Although thousands of people gain a great deal of enjoyment and satisfaction from playing guitar, when it comes to an actual performance, many find the experience is tainted by the appearance of nerves.
While it is true that a little “stage fright” is a normal reaction to a potentially stressful situation for others it can be more severe. Some suffer nerves and anxiety to the point that it not only taints their experience of playing but it can make them want to stop performing altogether.
In addition, an abundance of nerves during, or prior to, a performance may taint the actual performance. Playing the guitar or piano while your hands are shaking or your palms are sweating is a very difficult job to do.
Although nerves are considered normal, it is best for the player (and the audience) if everything possible is done to keep those nerves down to a minimum. Luckily there are a number of tried and tested tricks and methods which can be utilized.
Practice does indeed make perfect, and such repetitive playing can increase your confidence and therefore reduce nerves.
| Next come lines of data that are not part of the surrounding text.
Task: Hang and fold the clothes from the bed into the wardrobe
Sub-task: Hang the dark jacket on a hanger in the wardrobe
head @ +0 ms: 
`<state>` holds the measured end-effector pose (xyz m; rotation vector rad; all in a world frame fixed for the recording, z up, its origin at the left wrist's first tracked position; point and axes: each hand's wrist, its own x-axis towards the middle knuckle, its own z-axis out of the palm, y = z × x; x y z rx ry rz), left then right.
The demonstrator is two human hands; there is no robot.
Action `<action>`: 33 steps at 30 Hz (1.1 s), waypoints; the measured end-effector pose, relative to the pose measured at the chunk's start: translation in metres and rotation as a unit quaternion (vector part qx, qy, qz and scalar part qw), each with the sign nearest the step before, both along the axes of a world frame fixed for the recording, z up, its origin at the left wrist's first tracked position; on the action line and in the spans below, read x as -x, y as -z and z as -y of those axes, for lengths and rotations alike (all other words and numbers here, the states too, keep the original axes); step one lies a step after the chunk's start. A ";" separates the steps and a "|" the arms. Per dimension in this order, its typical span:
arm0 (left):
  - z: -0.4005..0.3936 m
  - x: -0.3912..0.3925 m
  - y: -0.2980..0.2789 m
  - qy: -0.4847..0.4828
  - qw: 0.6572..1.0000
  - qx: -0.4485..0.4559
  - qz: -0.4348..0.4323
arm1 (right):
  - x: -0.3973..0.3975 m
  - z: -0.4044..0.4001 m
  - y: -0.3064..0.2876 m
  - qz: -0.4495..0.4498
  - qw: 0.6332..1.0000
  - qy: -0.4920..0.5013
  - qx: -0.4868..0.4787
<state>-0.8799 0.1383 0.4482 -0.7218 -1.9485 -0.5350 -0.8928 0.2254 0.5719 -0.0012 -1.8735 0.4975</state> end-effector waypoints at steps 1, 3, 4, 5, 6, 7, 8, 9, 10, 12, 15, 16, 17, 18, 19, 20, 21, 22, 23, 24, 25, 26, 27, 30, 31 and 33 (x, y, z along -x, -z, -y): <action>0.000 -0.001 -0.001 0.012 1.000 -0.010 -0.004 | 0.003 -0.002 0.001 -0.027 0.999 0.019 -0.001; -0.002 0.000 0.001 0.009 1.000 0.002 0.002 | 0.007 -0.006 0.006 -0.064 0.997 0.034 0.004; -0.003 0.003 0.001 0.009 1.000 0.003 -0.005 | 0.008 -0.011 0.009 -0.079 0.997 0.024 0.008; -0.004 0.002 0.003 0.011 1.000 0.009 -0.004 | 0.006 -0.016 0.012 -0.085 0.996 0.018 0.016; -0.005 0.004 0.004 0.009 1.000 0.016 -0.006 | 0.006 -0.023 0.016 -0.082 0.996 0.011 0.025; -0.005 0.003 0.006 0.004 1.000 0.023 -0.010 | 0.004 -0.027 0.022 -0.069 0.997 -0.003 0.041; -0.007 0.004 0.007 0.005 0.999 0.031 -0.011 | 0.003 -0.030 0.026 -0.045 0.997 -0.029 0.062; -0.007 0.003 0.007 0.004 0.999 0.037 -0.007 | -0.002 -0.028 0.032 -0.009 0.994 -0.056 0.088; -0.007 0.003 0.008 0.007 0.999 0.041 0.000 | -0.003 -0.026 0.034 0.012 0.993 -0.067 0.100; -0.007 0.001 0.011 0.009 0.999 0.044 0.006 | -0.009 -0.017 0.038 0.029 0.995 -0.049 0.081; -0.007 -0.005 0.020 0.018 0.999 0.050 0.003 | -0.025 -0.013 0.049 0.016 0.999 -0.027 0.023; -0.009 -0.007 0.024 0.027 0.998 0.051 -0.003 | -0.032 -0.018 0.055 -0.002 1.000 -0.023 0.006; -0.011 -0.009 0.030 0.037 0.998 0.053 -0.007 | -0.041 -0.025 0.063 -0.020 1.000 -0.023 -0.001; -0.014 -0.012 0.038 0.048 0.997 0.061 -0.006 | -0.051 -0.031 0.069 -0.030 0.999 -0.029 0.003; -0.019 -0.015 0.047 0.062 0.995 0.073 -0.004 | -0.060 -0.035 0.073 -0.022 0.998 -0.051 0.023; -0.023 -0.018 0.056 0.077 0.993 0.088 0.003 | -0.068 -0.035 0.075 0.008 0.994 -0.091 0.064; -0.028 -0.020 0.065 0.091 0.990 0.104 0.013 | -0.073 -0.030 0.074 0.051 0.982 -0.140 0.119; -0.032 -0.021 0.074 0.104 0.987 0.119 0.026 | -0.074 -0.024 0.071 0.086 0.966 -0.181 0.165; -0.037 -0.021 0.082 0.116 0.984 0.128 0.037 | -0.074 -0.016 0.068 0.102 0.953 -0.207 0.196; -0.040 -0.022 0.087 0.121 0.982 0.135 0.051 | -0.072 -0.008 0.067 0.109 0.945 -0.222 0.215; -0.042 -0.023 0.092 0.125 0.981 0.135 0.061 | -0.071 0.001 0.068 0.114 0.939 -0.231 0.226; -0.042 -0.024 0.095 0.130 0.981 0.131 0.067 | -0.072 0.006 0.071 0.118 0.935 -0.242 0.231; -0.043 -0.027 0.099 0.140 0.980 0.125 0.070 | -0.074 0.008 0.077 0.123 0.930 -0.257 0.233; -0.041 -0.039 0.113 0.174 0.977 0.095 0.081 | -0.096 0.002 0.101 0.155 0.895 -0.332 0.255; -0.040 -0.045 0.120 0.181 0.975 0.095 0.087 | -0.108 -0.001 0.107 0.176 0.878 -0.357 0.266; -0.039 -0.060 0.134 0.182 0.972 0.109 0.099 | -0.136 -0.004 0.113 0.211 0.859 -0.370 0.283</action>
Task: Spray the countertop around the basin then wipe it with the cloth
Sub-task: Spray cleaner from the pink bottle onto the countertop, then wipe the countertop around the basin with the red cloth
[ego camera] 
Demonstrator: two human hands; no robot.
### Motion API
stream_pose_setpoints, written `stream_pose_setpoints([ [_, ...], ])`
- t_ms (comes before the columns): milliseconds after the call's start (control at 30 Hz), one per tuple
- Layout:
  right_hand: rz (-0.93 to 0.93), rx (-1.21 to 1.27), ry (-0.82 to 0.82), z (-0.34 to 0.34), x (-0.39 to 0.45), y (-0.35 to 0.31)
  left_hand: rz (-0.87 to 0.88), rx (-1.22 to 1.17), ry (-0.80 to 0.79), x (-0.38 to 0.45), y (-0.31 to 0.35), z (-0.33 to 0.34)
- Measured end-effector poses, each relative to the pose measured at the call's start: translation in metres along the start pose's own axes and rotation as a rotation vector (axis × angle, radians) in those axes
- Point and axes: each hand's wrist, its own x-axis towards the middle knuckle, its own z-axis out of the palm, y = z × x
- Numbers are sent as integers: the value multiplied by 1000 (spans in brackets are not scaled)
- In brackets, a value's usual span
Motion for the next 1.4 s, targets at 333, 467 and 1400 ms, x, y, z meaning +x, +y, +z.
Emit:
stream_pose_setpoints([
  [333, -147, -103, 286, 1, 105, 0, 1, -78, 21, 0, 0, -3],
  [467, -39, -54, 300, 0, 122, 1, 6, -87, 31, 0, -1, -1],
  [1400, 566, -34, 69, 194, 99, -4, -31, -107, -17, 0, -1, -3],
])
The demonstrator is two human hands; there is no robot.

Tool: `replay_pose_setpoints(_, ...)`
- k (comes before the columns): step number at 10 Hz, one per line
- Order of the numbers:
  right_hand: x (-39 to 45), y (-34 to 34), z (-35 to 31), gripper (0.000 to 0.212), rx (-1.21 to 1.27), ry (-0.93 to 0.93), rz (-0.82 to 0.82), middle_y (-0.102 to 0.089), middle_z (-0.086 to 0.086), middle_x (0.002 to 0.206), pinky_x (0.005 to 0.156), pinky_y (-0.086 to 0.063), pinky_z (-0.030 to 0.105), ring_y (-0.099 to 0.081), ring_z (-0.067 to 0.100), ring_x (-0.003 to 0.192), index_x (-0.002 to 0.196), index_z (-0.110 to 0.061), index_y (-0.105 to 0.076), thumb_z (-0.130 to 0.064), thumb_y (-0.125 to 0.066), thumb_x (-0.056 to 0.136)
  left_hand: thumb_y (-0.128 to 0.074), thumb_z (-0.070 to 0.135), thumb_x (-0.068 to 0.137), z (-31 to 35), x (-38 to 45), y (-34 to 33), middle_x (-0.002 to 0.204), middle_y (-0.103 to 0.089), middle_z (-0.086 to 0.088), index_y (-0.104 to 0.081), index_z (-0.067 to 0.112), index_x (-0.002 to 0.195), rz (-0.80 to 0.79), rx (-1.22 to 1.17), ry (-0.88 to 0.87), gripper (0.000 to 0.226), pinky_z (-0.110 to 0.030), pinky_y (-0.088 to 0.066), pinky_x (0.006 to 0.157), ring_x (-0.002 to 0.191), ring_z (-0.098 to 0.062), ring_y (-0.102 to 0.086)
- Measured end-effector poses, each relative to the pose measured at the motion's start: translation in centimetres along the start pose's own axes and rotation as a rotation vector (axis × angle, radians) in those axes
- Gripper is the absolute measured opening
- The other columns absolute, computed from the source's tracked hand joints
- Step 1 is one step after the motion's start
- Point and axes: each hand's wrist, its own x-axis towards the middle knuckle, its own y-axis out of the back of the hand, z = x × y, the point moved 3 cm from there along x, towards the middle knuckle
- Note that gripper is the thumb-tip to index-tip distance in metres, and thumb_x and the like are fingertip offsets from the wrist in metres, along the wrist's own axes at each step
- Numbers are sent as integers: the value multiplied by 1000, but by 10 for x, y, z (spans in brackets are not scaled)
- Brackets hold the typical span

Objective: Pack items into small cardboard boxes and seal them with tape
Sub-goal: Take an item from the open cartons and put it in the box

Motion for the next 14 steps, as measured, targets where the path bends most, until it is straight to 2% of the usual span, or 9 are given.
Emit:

Most people feel themselves becoming anxious about a performance because they feel they’re not “ready.” This may be because they feel rushed during rehearsals or haven’t had enough time to learn the particular piece.
It might also be that they don’t feel confident or at ease with what they’re expected to do or haven’t had a proper “dress rehearsal” where they might have played with the rest of the band or in the particular venue's setting.
If this is the case, then taking the right amount of time to prepare, to get to know the piece and to thoroughly familiarize yourself with your music is vital.
However, it should go further than that. If it is possible, get to your venue earlier in the day and scope out your performance area. Getting a really good idea of your stage layout 9or wherever you could be playing) can be extremely useful.
Although planning and preparation might sound like the same thing, they’re not. Preparation is you and your performance, while planning takes into account all of the other factors such as logistics, venue layout and the schedule of the performance.
In addition, it involves the actual instrument itself. For example, if you know you’ll be using Fender amps for your performance but you’re not used to these, then it’s a good idea to get to know the settings, tone dial-in and your personal playing style set-up of one before the performance. Also, it's wise to never bring unproven /untested gear to a gig, (especially at an important gig). Test your gear at home and at your rehearsals - not live on stage!
Everyone practices in different ways. Just as they prepare for a big exam, some cram in some last minute practice the night before the exam, while others stop and allow themselves time to relax and clear their minds.
Although it is true that everyone has their own style of styudying, if yours isn’t working or you feel that it’s your lack or abundance of practice which is leading to the nerves, it’s never too late to change your own approach.
Make a "Practice Schedule" and follow a pattern where many subjects and songs can be covered in short time frames. Be sure to include warm-ups and track your metronome speeds. It is also valuable to record yourself and listen back. Making a few videos doesn't hurt either.
Video yourself "as if" you're playing the gig. Watch it afterward, and notice how you look. Are you looking cool, calm, relaxed and smooth? Or, do you appear stiff and seem nothing at all as to what you wanted to project from the stage?
Make a mental note of how you want to come across not just with your sound, but also with your live on stage image. Practice this prior to jumping on a big stage at an important gig. Ironing out your "rough-spots" at rehearsal time will pay off huge down the road.